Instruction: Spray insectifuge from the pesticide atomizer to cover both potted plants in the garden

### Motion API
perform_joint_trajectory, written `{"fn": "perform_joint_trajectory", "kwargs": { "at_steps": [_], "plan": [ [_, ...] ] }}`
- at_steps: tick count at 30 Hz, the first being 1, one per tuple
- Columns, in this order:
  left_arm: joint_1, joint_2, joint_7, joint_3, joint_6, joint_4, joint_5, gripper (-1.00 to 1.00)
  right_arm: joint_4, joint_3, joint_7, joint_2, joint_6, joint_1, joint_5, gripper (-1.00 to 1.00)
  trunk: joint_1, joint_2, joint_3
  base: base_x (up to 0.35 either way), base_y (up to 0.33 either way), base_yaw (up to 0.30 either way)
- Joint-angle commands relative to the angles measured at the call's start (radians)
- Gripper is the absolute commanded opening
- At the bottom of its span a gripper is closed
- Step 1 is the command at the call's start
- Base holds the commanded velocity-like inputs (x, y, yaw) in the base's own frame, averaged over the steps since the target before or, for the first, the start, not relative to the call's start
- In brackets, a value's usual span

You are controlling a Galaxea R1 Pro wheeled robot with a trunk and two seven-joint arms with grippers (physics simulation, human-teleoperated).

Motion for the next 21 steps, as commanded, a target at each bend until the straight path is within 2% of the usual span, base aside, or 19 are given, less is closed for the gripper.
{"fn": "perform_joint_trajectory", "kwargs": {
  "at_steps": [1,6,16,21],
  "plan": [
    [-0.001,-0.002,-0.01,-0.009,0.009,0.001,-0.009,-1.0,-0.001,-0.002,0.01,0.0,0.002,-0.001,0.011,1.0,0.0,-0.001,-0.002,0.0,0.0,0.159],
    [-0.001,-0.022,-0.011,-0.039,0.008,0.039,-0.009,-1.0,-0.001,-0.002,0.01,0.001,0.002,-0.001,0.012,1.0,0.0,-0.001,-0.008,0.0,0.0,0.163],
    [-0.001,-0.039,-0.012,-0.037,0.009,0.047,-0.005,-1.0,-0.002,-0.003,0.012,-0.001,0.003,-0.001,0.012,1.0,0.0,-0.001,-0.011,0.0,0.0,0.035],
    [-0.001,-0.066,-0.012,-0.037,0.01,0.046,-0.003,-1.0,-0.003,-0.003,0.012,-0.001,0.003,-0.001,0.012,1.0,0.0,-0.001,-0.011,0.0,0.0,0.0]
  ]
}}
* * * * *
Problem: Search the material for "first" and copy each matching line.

Solved problem:
- at_steps: tick count at 30 Hz, the first being 1, one per tuple
- Base holds the commanded velocity-like inputs (x, y, yaw) in the base's own frame, averaged over the steps since the target before or, for the first, the start, not relative to the call's start

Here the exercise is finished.